For the first time since it was plugged in, the Moor Park Apricot is in blossom. I did check, and there were all of three delicate looking white blooms. Three!

Alas, I am not holding my breath. Last year, the peach tree also blossomed-it’s getting leafier as I type-only for the frost to nip at it. Therefore, I am not holding out too much hope that the Apricot will set fruit; I probably should drape it in fleece. Only I end up having a full scale heated debate with Mama F as to the why’s and wherefores. That, and it looks as though Casper and friends are floating through the plot. I will keep an eye on the Apricot and see whether additional blooms burst and then make a decision about draping the tree in fleece.

concordpear

The pear tree is also looking a bit frilly with blossom, the stella and morello cherry trees aren’t too far behind. In contrast, the apple-falstaff and braeburn-appear to be behind and are only just starting to get leafier. As with Apricot, there has been limited success with the pear. Last year, we had all of two pears; they met their end in a chutney. I am therefore, a little surprised by the arrival of blossom.  I might find myself fleecing things sooner rather than later.

In other news, Mama F has sunk this years spuds on her allotment plot; leaving me to fiddle with the raised beds and plot this year’s course of development. At the moment, I have seedlings on the window sills.

At the moment I have clara and money maker aubergines. (My thanks to Gifts You Grow for the money maker). As well as Roma and Marmande tomatoes and an assortment of Cayenne. These are precariously leggy in some cases; sown when light levels were at bit rubbish, this was always going to happen. I am hoping that moving them from one side of the house will help the plants fill out and become robust.

So what is going to happen next?

There a plans; the sort that change and with reflection.
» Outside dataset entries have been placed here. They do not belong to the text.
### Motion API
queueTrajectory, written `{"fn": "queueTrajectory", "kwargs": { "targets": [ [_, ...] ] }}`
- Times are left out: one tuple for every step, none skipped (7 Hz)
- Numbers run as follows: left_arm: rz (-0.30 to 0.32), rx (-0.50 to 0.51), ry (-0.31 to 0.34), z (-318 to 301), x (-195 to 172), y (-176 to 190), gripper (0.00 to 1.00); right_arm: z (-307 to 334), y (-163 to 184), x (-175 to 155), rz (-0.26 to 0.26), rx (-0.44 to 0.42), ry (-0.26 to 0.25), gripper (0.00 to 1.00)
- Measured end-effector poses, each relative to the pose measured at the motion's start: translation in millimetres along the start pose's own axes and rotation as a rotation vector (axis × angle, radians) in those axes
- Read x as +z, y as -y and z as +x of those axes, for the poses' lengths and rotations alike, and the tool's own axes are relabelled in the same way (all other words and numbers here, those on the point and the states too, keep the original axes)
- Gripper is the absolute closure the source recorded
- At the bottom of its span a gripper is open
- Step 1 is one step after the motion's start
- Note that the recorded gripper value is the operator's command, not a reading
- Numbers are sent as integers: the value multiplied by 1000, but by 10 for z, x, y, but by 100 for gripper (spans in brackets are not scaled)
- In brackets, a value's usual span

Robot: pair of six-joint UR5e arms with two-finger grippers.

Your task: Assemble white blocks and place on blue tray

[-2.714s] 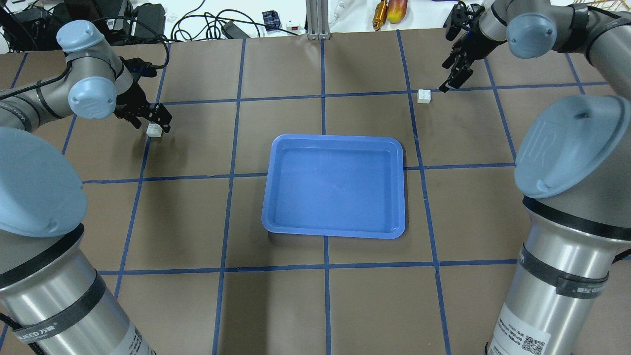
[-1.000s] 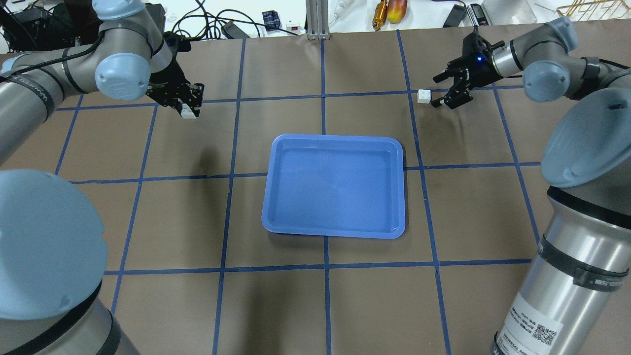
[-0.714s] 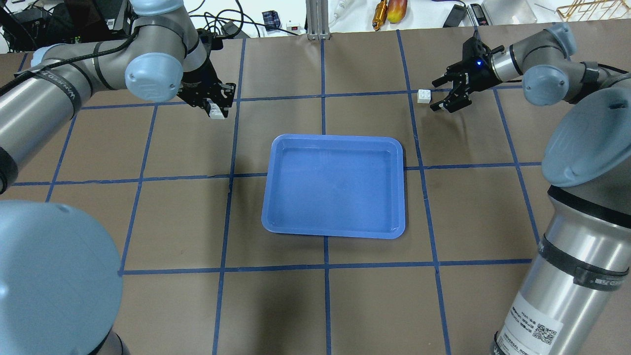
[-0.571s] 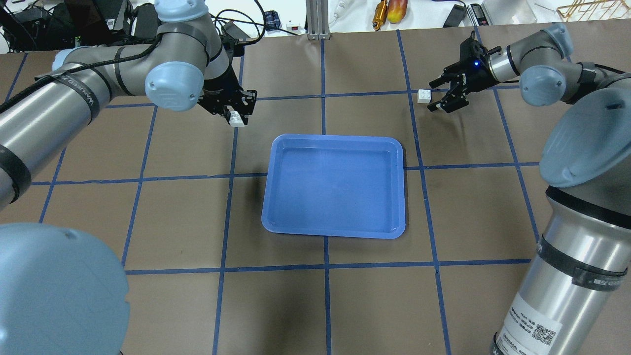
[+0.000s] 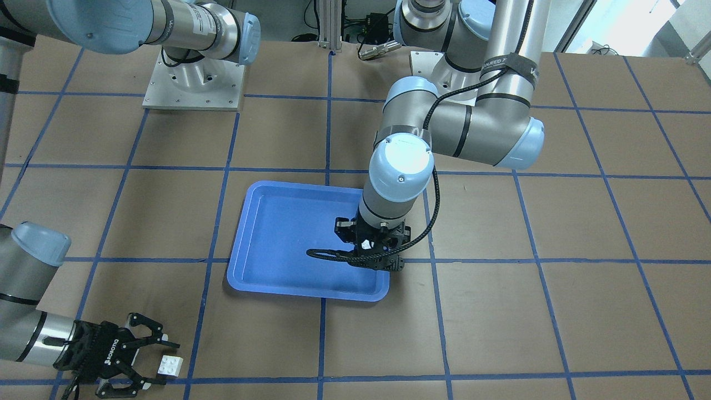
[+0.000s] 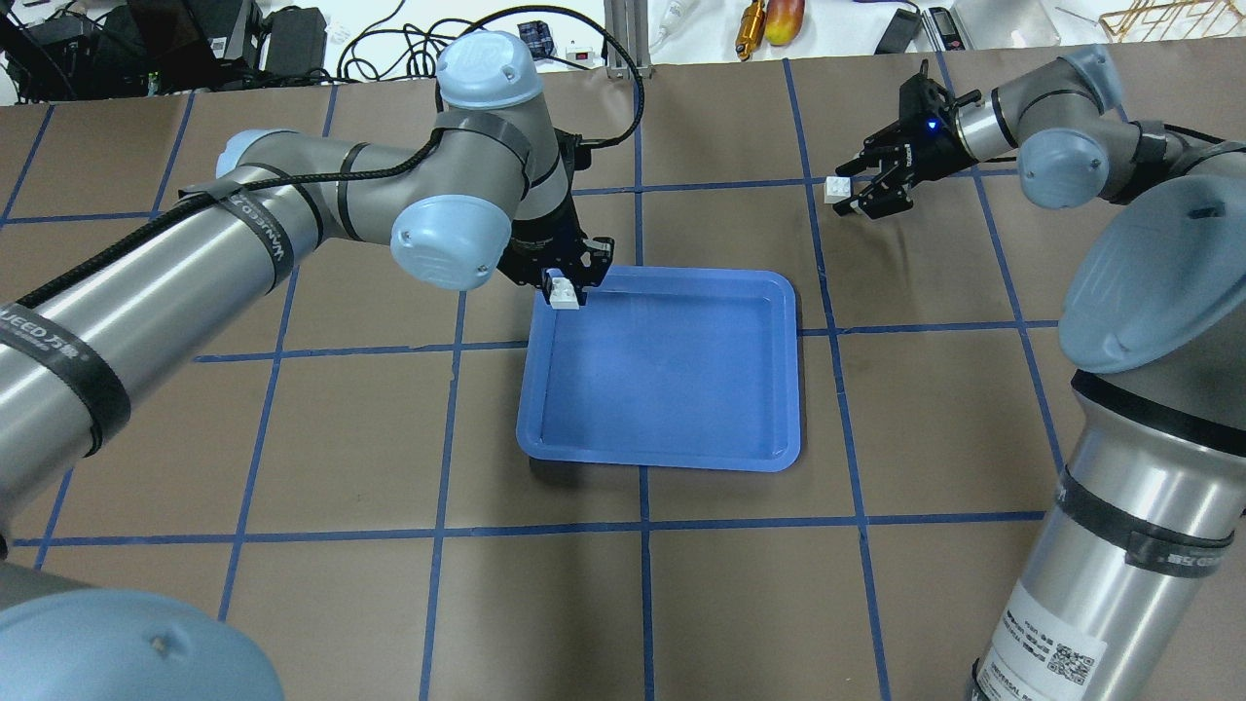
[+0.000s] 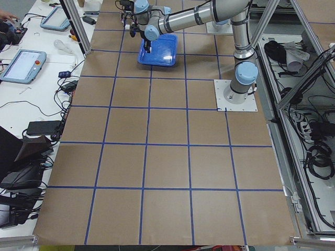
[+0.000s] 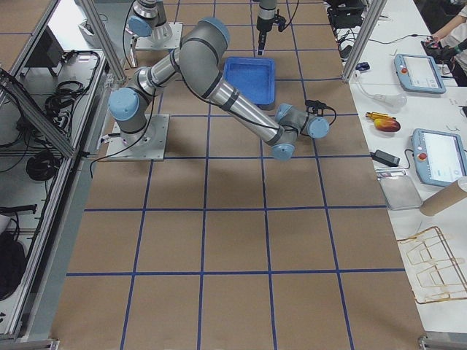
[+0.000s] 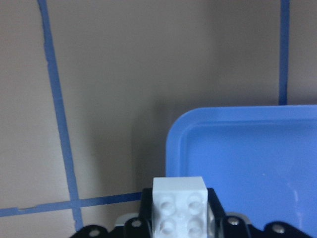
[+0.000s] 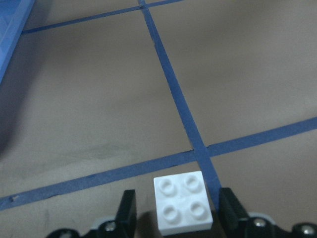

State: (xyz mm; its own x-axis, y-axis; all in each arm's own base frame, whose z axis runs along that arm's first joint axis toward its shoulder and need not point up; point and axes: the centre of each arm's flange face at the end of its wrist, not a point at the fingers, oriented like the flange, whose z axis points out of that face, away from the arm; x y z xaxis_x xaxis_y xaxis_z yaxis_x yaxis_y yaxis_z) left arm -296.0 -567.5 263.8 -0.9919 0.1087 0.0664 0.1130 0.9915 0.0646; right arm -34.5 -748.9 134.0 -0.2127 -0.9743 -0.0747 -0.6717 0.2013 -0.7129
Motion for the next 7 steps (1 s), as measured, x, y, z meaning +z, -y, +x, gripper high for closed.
{"fn": "queueTrajectory", "kwargs": {
  "targets": [
    [-11,3,-2,161,84,-72,100,2,23,-24,-2,-2,-4,100],
    [-11,-8,-18,273,189,-117,100,2,48,-53,-6,-5,-8,100],
    [3,-33,-43,340,304,-147,100,-4,87,-93,-10,-8,-12,100],
    [8,-50,-57,377,417,-194,100,-32,202,-167,-14,-17,-16,100],
    [2,-51,-59,431,513,-256,100,-139,413,-243,-34,-29,-5,100],
    [-3,-48,-58,494,580,-301,100,-348,616,-303,-68,-33,22,100],
    [3,-52,-61,536,636,-305,100,-673,797,-395,-90,-37,39,100]
  ]
}}
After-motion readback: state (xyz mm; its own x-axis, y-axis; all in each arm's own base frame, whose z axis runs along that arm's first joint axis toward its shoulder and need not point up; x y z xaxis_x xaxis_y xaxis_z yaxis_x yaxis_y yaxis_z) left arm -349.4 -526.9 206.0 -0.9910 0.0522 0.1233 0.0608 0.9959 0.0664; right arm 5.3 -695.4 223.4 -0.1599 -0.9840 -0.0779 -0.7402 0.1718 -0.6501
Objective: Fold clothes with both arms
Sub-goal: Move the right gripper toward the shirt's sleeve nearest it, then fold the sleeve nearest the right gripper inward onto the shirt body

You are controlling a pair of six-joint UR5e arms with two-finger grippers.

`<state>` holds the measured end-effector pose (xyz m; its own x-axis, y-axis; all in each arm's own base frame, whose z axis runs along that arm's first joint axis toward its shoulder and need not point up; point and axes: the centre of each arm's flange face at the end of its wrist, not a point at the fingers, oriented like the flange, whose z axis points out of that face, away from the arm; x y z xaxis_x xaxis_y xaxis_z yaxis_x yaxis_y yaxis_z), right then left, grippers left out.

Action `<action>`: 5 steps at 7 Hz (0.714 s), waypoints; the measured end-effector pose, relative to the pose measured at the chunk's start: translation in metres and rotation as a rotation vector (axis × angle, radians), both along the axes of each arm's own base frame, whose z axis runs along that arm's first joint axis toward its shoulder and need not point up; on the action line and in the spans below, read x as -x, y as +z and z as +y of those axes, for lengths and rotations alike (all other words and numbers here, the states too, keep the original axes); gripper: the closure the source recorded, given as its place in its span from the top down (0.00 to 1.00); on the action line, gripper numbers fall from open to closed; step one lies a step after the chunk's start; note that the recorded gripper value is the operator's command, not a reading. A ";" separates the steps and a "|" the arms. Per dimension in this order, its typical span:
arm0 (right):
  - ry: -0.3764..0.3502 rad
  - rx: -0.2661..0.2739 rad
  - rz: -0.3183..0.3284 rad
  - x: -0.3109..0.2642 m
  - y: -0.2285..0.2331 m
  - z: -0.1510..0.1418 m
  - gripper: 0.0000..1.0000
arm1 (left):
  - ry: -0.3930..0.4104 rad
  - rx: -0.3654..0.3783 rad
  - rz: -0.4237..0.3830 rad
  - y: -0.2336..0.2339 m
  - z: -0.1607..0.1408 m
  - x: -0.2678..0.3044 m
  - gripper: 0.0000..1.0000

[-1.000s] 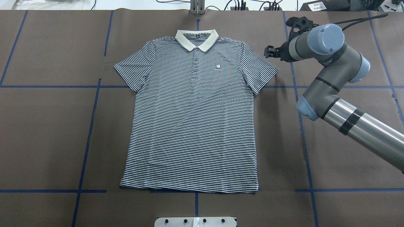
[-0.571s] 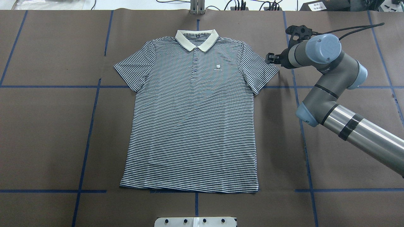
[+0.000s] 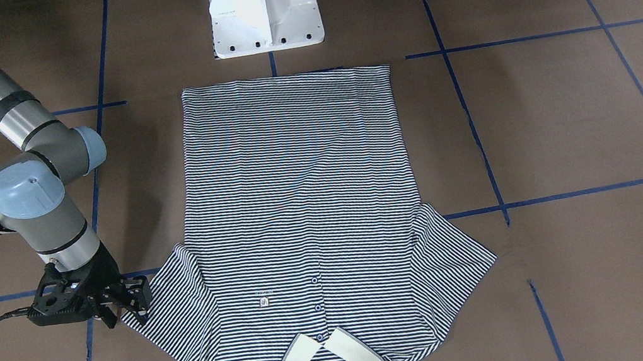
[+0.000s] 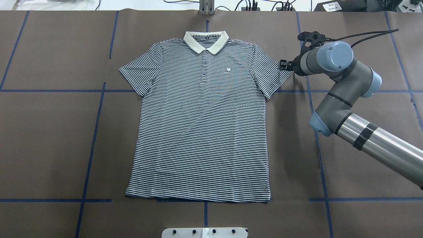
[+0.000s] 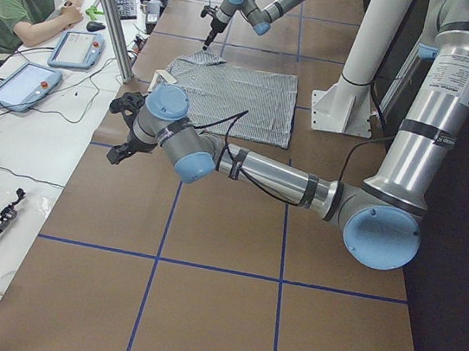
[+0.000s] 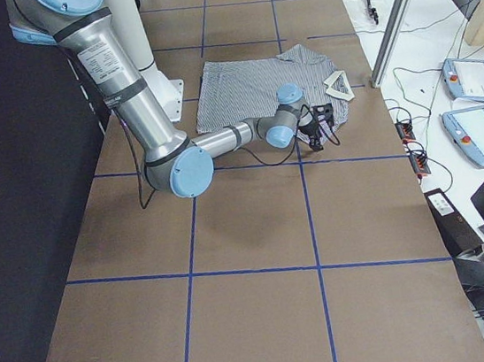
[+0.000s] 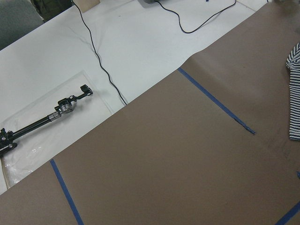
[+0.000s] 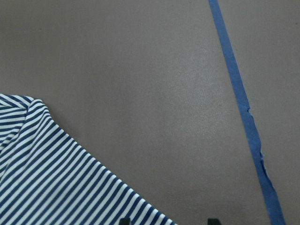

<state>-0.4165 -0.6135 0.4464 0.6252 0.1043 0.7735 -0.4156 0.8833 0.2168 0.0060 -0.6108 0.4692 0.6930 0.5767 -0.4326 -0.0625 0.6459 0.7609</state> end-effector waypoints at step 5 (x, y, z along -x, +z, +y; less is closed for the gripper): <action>-0.003 0.001 -0.002 0.004 -0.002 0.002 0.00 | 0.000 -0.001 0.000 -0.001 0.000 0.000 1.00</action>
In the long term, I would like to fix my poly tunnel and get some more raised beds. Having one half of the plot, that is open ground and not very productive doesn’t feel right. So before the end of the year, the second half the plot-the one where we have the roses and trees should have some raised beds on it. This will mean negotiating with the raspberries and strawberries that are are currently ‘up there’ someplace.

I am looking into a new cover; though I might have to borrow Mama F’s poly for this growing season. She likes aubergines, I do not; so she can play with them…and my chillies…I will  of course babysit them accordingly. I do get rather precious about my chillies.

On the seed sowing  front, I would like to sow some more tomatoes. There was an rather conservative sowing at first, so more Roma and Marmade are on the cards. I would also like to sow runner beans and climbing French beans; it is too early yet, I made that mistake last year. I might even try peas, though that is debatable.

Before long, it will be May and I will nervously eyeing the closing of the frost window.  I will be deciding on this years squashes; we have yet to sacrifice a pumpkin from last year, so there will be seed selection.

I have had a good look at the current raised beds. One third of them are cleared, with the others full of stubborn grass that will need an aggressive intervention for removal. It is simply not the sort to be pulled out by hand.  Over all, there does feel a more systematic and organised approach to doing things this year. It would be easy to be defeated, and I think for me personally I need to take a step back and take time to do things slowly but surely. It will all get done, just not at break neck speed.

Now, if you’ll excuse me; I have counselling key terms to generate-spiral notebook, ink pen-and maybe some Buffy season seven to put on in the background.

I might even re-paint my nails.

And yes, if anyone knows of allotment proof nail varnish, send it my way….seriously!